Work instructions:
Can you quote the lines below exactly, starting at the line with "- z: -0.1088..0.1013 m" and going through the last one?
--- Data excerpt ---
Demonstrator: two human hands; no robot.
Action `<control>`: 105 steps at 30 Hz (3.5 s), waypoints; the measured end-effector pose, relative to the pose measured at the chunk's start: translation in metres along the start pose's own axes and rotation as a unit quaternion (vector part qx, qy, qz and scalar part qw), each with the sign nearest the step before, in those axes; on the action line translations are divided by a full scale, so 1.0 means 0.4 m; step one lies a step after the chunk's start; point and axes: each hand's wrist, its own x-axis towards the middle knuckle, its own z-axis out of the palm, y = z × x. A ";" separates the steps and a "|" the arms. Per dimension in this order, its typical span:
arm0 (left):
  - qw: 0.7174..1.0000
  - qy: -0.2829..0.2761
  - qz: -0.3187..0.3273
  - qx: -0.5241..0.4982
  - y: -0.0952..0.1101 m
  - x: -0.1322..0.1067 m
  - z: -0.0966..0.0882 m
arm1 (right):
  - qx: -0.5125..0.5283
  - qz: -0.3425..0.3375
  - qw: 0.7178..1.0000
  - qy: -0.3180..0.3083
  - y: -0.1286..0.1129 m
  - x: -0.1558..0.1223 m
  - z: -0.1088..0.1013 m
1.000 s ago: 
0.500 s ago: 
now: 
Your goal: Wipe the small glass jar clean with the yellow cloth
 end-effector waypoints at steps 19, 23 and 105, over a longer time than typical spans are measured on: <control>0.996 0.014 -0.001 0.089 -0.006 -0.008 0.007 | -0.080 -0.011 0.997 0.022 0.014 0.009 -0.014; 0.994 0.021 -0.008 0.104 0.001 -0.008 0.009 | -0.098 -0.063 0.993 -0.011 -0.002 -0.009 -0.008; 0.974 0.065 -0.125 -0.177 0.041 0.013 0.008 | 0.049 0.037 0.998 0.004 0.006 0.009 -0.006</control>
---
Completed exercise:
  - z: -0.1088..0.1013 m
1.000 s ago: 
0.500 s ago: 
now: 
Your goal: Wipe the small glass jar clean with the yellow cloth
 end-effector waypoints at steps 19, 23 and 105, over a longer time than typical spans are measured on: <control>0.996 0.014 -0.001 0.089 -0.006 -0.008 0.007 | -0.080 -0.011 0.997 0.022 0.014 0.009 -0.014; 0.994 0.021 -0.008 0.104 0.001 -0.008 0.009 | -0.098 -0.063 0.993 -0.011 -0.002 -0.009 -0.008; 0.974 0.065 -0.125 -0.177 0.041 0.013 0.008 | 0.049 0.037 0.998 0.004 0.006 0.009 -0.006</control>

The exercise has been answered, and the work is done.